Toward a New Family of Hybrid Evolutionary Algorithms

Abstract

Multi-objective optimization problems (MOPs) arise in a natural way in diverse knowledge areas. Multi-objective evolutionary algorithms (MOEAs) have been applied successfully to solve this type of optimization problems over the last two decades. However, until now MOEAs need quite a few resources in order to obtain acceptable Pareto set/front approximations. Even more, in certain cases when the search space is highly constrained, MOEAs may have troubles when approximating the solution set. When dealing with constrained MOPs (CMOPs), MOEAs usually apply penalization methods. One possibility to overcome these situations is the hybridization of MOEAs with local search operators. If the local search operator is based on classical mathematical programming, gradient information is used, leading to a relatively high computational cost.
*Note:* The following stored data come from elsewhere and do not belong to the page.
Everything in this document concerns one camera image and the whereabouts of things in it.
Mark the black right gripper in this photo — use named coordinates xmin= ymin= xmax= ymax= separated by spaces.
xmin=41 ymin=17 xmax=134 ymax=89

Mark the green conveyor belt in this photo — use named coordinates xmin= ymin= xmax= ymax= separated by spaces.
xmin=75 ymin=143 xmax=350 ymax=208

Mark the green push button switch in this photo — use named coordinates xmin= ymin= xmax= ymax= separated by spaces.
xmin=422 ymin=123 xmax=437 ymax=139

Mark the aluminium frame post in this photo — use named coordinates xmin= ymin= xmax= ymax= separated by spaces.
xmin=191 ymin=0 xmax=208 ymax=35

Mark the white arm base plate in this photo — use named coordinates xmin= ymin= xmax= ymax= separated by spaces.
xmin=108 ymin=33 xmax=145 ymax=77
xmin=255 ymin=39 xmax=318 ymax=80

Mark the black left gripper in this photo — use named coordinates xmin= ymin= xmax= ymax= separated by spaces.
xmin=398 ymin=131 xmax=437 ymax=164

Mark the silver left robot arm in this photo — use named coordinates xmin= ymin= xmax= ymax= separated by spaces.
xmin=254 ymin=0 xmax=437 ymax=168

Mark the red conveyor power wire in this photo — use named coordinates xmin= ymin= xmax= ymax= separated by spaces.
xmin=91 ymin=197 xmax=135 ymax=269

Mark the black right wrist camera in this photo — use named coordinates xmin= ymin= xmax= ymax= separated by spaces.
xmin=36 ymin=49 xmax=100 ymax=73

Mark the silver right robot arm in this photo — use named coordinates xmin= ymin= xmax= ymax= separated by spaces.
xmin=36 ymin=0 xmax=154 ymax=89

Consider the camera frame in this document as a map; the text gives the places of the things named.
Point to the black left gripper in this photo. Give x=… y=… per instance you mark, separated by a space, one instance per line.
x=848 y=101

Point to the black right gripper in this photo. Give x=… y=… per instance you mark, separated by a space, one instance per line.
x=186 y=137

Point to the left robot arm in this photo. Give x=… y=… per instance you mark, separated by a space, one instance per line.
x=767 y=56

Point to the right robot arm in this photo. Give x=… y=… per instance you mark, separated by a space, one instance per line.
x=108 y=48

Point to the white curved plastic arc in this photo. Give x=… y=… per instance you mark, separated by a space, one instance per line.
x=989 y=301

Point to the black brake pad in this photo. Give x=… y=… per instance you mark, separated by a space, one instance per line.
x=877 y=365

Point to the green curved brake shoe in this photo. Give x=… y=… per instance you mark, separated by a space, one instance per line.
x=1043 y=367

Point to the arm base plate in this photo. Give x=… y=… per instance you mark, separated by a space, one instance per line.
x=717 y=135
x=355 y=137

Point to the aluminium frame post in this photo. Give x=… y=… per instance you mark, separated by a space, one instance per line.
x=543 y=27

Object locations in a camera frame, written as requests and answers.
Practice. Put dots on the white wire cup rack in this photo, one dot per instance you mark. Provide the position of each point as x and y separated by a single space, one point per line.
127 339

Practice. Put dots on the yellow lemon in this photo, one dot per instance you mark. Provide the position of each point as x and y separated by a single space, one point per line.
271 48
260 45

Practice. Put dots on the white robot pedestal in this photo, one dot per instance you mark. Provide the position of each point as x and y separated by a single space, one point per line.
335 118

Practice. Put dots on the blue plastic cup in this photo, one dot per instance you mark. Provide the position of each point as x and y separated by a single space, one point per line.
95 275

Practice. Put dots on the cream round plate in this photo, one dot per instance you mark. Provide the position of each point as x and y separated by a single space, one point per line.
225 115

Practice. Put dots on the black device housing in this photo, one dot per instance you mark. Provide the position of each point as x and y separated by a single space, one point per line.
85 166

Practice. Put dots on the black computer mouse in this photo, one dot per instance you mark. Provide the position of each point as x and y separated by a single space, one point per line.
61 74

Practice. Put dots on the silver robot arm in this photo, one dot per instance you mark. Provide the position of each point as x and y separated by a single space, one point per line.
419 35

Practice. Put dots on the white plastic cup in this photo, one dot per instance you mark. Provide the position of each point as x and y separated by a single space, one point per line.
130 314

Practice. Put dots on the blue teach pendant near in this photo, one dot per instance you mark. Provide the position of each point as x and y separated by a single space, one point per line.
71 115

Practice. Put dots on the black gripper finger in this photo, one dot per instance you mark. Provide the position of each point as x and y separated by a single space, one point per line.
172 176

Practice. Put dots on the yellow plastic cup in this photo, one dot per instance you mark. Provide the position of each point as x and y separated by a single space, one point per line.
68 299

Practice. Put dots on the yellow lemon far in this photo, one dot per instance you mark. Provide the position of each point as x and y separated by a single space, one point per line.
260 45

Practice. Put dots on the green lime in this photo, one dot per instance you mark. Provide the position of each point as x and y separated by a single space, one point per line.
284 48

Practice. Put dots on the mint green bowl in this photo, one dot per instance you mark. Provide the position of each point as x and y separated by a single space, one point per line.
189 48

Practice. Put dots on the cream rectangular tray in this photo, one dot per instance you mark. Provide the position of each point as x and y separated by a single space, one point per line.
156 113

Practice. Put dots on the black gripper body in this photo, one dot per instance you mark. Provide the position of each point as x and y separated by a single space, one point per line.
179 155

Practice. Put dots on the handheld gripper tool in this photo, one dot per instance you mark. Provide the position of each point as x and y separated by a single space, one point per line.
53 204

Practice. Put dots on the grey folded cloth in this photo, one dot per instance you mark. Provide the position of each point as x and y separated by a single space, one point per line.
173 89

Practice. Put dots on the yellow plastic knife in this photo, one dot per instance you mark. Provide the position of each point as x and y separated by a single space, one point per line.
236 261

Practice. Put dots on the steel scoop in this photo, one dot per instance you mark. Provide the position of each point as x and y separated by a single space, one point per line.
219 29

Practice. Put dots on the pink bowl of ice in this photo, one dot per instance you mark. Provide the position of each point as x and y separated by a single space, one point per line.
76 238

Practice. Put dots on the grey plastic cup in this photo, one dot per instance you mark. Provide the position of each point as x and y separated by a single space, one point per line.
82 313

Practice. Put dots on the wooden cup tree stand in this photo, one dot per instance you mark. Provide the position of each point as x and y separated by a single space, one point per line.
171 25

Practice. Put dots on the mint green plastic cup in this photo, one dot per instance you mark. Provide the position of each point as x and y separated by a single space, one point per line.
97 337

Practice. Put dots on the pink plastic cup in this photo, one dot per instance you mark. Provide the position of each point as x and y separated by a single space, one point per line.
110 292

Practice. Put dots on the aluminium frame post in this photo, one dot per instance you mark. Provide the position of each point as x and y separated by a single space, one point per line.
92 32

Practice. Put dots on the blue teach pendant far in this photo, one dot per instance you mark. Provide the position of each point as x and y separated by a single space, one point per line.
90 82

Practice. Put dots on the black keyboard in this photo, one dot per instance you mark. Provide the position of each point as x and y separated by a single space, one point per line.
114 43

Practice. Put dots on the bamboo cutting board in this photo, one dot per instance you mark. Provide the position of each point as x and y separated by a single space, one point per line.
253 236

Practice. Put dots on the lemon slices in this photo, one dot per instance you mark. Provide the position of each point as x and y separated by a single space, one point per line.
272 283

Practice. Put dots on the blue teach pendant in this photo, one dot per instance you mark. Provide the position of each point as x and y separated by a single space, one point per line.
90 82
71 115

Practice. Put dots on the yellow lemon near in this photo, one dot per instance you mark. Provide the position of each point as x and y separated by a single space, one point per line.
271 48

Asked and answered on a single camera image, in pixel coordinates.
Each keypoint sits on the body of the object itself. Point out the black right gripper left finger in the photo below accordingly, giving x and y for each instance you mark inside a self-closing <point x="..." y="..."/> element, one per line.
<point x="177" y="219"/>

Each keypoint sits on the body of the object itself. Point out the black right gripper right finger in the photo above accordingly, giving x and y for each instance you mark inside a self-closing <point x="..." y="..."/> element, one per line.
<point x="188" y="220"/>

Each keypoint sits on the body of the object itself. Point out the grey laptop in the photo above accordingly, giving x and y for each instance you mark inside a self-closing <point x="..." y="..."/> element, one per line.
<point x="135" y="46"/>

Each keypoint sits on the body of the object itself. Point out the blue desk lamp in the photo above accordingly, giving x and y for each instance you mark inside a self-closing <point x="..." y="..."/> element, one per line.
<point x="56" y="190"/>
In this work, we give an overview of our recently proposed constraint handling methods and their corresponding hybrid algorithms. These methods have specific mechanisms that deal with the constraints in a wiser way without increasing their cost. Both methods do not explicitly compute the gradients but extract this information in the best manner out of the current population of the MOEAs. We conjecture that these techniques will allow for the fast and reliable treatment of CMOPs in the near future. Numerical results indicate that these ideas already yield competitive results in many cases.